Since its beginnings in the 1950s, European integration has been transforming the member states of  the  European Union (EU).  As  the  so-called euro - crisis forcefully revealed,  one of  the most consequential dimensions of  European  integration has been  in  finance — the markets themselves and the design and enforcement of the rules governing them.

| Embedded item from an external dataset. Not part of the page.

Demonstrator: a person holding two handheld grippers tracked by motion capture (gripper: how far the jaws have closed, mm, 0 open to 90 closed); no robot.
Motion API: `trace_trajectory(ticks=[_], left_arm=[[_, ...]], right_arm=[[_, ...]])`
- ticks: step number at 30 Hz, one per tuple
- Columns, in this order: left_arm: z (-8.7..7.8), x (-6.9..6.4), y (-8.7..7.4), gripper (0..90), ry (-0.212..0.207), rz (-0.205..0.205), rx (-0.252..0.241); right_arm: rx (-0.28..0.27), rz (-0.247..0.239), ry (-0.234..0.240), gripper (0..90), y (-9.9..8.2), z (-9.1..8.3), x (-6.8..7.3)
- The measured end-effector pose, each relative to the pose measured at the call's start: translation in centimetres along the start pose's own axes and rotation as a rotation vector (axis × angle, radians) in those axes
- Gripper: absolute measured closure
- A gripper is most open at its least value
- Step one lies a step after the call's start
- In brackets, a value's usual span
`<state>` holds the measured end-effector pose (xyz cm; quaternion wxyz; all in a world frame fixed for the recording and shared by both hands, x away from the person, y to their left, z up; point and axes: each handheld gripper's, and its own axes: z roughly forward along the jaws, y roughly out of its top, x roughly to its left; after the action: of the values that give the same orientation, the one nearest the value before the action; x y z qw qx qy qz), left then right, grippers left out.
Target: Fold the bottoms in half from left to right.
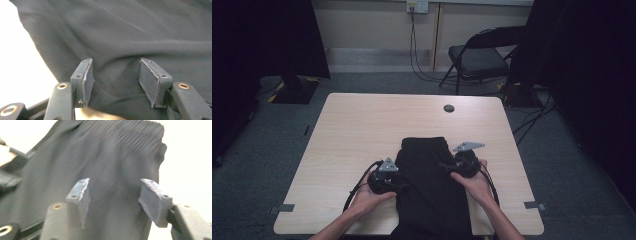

Even as national borders continue to shape European financial  markets and their governance, Brussels has become the undisputed hub of financial regulation in Europe.

The concentration of competencies in  Brussels and the attendant expansion and ‘modernization’ of European  financial  markets  have not  only  left  their mark on the social and economic fabric of European  societies.  The  EU  has also acquired  sufficient  market  size and  regulatory capacity  to end  the unchallenged domination of global  financial  governance by the USA.  EU  financial regulation  and  integration had  historically  evolved  in  the  shadow  of  global  developments and initiatives,  for  example,  the  Basel  accord  on  capital  requirements.  But  certainly  since  the  2000s, Brussels has started to ‘talk back’ — both to EU member states haggling over EU financial rules and to organizations and governments outside the EU, whose policies it increasingly shapes.

As extra-European initiatives inform the development of European rules and vice versa,  neither can be fully understood  without  a  consideration  of  the  other.  But practitioners  and  scholars  have had  nowhere  to turn to  for a  systematic  charting  and   analysis  of  these  ‘European – global relationships’  — their history, their current shape as they cut across different levels of governance, and their implications for furture policy, global rule coherence, and European influence.